## The task
Copy out each line of the listing below in which the string "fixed" occurs.

## Source data
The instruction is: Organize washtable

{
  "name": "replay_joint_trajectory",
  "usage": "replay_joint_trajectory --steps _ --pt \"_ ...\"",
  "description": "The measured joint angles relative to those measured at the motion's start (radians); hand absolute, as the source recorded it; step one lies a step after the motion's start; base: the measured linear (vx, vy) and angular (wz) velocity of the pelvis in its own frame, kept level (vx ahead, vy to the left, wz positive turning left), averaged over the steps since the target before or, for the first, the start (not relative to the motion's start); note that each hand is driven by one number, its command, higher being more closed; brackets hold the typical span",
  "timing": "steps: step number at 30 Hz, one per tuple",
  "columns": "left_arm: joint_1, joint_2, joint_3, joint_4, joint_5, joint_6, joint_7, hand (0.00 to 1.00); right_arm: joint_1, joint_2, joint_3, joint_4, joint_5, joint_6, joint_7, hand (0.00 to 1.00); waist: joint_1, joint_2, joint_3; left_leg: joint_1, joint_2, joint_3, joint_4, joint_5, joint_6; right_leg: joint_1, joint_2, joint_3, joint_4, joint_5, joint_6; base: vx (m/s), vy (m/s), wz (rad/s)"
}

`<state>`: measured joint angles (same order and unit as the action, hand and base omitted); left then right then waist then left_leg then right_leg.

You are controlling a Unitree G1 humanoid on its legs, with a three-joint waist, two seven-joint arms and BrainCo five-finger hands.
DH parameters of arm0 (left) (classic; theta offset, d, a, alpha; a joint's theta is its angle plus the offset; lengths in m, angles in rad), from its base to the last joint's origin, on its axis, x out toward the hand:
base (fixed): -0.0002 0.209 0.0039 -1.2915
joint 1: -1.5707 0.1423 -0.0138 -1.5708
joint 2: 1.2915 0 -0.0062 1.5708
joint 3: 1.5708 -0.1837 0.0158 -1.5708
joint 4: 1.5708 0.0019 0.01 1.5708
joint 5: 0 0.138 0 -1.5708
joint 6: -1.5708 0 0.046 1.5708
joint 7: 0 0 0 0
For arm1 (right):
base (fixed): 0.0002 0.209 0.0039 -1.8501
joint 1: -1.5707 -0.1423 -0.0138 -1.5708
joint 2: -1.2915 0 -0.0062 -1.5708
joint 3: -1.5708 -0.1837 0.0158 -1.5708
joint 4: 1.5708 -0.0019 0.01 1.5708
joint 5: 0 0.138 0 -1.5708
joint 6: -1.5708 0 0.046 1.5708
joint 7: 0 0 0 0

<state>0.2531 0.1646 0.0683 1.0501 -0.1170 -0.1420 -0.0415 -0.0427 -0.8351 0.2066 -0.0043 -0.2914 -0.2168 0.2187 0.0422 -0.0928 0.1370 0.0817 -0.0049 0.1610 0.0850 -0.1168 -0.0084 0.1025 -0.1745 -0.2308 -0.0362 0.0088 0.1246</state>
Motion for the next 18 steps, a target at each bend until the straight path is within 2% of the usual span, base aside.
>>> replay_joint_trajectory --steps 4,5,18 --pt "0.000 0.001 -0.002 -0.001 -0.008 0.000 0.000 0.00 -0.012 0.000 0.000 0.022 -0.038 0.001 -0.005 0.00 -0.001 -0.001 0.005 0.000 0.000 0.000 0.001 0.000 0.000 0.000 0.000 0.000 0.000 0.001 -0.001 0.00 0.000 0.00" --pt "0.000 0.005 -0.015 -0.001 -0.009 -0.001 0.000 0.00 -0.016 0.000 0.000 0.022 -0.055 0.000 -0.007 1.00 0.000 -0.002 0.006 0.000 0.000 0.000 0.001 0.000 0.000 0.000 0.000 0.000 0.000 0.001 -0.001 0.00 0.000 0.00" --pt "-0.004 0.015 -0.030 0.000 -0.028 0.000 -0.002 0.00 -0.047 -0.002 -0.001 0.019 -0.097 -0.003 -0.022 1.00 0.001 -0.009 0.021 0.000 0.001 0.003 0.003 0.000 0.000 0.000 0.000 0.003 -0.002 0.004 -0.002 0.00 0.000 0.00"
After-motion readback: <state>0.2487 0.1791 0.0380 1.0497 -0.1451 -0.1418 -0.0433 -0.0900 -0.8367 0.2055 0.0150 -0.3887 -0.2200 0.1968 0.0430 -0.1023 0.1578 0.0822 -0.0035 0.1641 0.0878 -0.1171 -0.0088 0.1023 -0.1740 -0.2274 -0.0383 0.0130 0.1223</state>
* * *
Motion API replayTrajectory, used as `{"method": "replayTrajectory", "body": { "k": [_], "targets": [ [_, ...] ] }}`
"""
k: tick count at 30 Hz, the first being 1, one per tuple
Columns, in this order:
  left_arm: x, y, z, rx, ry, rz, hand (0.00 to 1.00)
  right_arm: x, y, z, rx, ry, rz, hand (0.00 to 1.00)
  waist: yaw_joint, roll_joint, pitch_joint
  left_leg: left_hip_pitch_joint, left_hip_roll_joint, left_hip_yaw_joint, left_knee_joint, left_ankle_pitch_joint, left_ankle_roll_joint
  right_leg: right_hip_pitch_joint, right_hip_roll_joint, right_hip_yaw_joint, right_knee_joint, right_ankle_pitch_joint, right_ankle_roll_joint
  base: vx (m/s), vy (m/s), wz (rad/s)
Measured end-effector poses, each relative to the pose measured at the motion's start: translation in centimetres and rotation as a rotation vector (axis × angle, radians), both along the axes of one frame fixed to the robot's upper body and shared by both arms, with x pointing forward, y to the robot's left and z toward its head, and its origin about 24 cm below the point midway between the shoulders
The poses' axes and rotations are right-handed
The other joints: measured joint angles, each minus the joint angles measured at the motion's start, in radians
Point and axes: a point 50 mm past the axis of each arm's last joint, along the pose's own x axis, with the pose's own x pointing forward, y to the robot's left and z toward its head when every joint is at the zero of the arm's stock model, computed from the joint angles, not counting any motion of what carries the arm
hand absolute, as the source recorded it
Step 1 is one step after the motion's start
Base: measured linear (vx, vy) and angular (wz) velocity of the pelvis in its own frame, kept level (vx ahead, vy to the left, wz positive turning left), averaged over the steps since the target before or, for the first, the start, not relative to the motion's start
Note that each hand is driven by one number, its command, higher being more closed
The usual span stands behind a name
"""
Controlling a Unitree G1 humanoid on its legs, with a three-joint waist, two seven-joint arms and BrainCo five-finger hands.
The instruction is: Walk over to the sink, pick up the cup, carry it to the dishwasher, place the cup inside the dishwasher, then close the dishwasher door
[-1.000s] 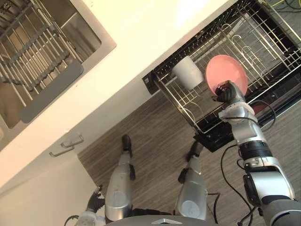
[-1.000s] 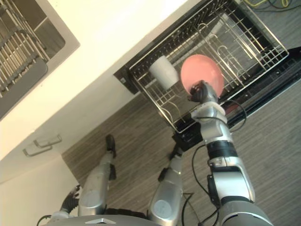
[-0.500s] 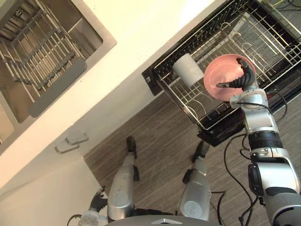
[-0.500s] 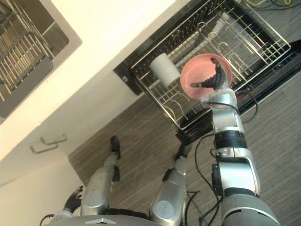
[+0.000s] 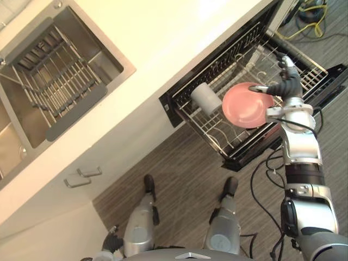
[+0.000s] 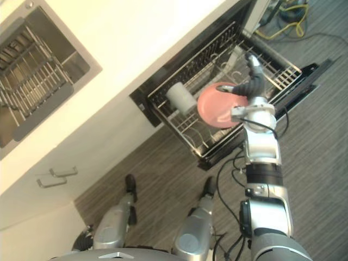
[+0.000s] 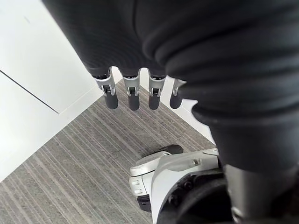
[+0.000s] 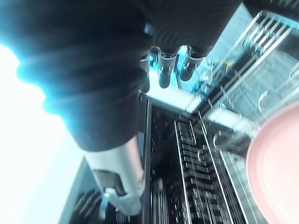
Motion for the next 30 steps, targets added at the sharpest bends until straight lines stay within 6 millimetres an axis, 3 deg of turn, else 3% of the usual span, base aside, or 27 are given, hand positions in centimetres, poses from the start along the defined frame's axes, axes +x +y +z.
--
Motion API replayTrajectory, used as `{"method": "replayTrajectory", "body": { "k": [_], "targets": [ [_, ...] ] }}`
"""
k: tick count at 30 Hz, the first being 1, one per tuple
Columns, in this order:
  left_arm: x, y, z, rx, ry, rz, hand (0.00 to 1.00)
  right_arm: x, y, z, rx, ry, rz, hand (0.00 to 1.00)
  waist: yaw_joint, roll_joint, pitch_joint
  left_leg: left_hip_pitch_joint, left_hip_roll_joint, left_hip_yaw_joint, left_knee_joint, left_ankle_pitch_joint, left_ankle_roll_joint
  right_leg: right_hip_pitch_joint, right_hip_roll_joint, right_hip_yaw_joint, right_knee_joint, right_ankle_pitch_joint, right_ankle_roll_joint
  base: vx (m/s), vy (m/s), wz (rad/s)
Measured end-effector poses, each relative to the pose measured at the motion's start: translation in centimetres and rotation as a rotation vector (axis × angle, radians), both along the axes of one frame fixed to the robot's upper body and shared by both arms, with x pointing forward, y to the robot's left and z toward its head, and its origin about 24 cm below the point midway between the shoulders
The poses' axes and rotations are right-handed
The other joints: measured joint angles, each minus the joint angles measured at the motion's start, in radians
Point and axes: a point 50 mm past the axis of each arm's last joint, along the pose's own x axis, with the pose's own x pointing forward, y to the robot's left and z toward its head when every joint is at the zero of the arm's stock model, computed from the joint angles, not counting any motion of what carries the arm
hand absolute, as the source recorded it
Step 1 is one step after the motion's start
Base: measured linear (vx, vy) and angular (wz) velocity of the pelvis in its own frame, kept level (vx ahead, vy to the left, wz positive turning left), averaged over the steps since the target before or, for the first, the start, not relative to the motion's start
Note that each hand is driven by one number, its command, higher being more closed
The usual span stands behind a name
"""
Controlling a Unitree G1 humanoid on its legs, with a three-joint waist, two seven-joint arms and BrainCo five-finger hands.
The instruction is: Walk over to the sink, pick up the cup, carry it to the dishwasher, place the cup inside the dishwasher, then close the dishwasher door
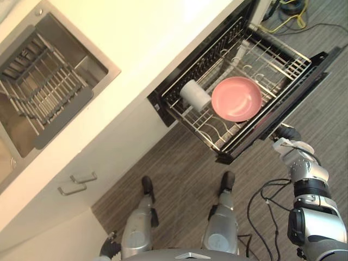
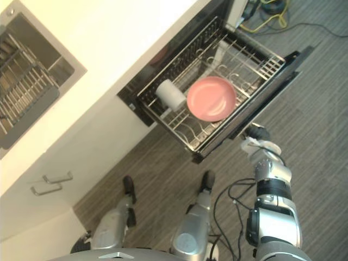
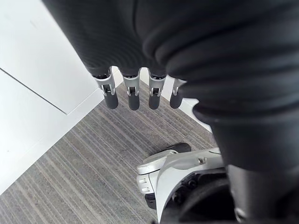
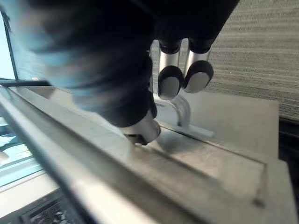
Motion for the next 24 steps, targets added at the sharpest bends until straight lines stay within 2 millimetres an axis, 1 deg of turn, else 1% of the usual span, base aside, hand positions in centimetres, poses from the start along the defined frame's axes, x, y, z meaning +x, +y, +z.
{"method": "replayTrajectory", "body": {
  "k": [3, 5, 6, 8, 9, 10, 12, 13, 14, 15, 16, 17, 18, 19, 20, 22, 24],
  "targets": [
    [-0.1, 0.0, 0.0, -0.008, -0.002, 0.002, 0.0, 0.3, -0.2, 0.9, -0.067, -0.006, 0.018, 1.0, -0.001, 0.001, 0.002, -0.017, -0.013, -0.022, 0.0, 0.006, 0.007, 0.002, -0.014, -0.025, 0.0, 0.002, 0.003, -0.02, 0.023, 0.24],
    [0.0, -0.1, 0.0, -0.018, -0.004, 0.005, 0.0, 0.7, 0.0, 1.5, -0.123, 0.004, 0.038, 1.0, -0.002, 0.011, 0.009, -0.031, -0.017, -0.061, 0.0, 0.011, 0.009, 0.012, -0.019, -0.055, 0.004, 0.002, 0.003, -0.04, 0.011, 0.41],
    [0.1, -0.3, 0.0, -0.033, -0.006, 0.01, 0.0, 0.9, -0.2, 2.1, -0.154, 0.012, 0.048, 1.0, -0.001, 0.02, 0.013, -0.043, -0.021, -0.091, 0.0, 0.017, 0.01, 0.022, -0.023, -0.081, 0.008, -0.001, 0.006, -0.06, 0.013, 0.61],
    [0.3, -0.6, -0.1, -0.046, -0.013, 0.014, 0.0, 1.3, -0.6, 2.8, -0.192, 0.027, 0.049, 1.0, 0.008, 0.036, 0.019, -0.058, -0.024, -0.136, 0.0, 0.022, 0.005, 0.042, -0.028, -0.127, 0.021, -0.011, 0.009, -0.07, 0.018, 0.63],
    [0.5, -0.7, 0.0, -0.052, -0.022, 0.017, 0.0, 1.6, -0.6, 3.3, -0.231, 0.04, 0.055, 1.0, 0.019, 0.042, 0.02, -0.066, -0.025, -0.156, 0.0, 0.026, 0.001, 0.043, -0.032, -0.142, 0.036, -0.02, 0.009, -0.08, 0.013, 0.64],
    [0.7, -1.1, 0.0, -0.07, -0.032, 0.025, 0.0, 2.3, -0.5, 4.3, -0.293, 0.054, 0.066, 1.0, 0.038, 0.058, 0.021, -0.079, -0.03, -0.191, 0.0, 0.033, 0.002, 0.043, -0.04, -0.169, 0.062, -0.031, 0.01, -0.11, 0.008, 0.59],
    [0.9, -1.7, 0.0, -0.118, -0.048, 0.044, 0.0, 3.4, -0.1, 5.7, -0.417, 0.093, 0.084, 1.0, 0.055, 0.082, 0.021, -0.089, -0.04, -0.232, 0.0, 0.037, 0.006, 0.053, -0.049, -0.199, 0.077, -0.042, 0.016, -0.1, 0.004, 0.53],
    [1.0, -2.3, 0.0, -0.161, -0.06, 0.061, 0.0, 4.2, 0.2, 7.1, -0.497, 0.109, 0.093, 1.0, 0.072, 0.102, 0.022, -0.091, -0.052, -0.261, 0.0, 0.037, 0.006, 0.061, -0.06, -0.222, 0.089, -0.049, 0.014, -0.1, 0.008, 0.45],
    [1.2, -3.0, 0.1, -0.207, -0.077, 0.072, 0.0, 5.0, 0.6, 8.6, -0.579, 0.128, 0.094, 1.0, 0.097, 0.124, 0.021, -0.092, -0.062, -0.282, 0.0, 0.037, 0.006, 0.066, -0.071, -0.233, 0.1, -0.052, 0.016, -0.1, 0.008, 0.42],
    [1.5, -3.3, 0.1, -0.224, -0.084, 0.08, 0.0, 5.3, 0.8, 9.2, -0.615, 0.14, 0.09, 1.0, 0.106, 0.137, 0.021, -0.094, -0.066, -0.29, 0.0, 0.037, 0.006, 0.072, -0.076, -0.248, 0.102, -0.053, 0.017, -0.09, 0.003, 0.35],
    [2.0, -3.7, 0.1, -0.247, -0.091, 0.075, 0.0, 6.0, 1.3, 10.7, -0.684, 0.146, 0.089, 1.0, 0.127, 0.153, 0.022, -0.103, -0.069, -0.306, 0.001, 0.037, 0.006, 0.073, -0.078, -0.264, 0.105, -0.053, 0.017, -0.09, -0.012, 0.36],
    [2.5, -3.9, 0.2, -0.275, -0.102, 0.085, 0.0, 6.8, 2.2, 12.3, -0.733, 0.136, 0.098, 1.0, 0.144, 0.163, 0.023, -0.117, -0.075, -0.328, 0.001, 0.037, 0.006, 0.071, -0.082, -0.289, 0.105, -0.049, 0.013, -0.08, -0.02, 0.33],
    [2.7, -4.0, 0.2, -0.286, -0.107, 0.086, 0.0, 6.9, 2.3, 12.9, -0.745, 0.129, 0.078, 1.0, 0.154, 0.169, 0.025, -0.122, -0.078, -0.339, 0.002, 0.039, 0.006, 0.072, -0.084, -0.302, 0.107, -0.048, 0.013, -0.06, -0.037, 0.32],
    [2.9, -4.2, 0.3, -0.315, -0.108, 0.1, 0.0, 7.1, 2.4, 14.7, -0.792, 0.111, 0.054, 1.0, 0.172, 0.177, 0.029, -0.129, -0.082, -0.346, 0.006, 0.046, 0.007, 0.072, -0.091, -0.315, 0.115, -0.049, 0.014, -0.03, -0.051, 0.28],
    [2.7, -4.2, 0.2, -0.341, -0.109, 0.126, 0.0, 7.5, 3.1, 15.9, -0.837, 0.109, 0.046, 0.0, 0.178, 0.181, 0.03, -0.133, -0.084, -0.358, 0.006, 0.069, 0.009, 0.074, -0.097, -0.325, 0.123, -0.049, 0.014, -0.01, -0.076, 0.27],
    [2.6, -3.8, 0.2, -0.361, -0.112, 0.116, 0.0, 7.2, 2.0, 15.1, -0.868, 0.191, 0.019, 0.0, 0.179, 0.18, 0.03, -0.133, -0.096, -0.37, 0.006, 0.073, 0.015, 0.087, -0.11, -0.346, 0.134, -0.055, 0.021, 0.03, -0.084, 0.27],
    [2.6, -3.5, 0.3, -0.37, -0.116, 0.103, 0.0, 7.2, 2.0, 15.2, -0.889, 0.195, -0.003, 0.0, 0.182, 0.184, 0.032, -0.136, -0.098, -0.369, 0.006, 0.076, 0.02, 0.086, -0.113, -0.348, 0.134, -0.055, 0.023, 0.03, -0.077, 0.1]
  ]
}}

## Response area
base (fixed): -0.0002 0.209 0.0039 -1.2915
base (fixed): 0.0002 0.209 0.0039 -1.8501
Measured end-effector poses, each relative to the pose measured at the motion's start: translation in centimetres and rotation as a rotation vector (axis × angle, radians), both along the axes of one frame fixed to the robot's upper body and shared by both arms, with x pointing forward, y to the robot's left and z toward its head, and its origin about 24 cm below the point midway between the shoulders
Measured end-effector poses, each relative to the pose measured at the motion's start: translation in centimetres and rotation as a rotation vector (axis × angle, radians), both along the axes of one frame fixed to the robot's upper body and shared by both arms, with x pointing forward, y to the robot's left and z toward its head, and its origin about 24 cm below the point midway between the shoulders

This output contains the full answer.